What is expected => Copy the lines exactly. Begin at the first line of the data and stop after the line with "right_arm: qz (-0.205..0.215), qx".

(Available data)

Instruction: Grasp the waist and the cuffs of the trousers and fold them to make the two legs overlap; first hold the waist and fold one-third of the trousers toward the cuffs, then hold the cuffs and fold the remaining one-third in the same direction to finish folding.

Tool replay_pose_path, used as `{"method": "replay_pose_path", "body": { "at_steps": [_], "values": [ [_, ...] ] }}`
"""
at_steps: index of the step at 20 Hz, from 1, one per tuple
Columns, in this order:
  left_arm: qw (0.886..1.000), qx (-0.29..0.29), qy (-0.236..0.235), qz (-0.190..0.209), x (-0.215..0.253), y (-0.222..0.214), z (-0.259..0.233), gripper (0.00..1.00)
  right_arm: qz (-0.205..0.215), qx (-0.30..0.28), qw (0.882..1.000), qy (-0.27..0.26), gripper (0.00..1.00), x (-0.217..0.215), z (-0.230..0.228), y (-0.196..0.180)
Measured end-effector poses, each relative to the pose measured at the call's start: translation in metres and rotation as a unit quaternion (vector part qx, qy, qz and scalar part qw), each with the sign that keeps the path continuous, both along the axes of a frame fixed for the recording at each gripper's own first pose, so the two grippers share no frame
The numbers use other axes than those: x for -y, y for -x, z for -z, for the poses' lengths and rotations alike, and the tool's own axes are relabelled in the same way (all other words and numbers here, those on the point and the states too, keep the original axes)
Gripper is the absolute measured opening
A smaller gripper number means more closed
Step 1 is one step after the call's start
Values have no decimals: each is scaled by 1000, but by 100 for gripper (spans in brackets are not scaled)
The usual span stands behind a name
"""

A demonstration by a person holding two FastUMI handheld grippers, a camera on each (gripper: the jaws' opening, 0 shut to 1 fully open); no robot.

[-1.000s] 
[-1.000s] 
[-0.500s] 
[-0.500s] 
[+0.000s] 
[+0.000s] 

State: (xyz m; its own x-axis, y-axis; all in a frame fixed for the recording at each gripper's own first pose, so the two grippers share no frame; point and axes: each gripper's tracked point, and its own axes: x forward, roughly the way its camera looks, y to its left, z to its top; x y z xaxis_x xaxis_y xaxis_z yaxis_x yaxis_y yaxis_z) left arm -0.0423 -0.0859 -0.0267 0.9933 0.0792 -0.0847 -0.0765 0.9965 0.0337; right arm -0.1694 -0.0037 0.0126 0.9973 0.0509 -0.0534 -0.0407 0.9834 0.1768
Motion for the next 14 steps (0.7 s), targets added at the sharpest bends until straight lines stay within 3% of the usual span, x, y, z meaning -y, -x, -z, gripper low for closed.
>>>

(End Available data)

Task response =>
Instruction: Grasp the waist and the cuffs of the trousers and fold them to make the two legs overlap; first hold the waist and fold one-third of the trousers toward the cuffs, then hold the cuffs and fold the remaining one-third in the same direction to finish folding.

Tool replay_pose_path, used as `{"method": "replay_pose_path", "body": { "at_steps": [_], "values": [ [_, ...] ] }}`
"""
at_steps: index of the step at 20 Hz, from 1, one per tuple
Columns, in this order:
  left_arm: qw (0.886..1.000), qx (-0.29..0.29), qy (-0.236..0.235), qz (-0.190..0.209), x (-0.215..0.253), y (-0.222..0.214), z (-0.259..0.233), gripper (0.00..1.00)
  right_arm: qz (-0.205..0.215), qx (-0.30..0.28), qw (0.882..1.000), qy (-0.27..0.26), gripper (0.00..1.00), x (-0.217..0.215), z (-0.230..0.228), y (-0.196..0.180)

No other output is expected for this exercise.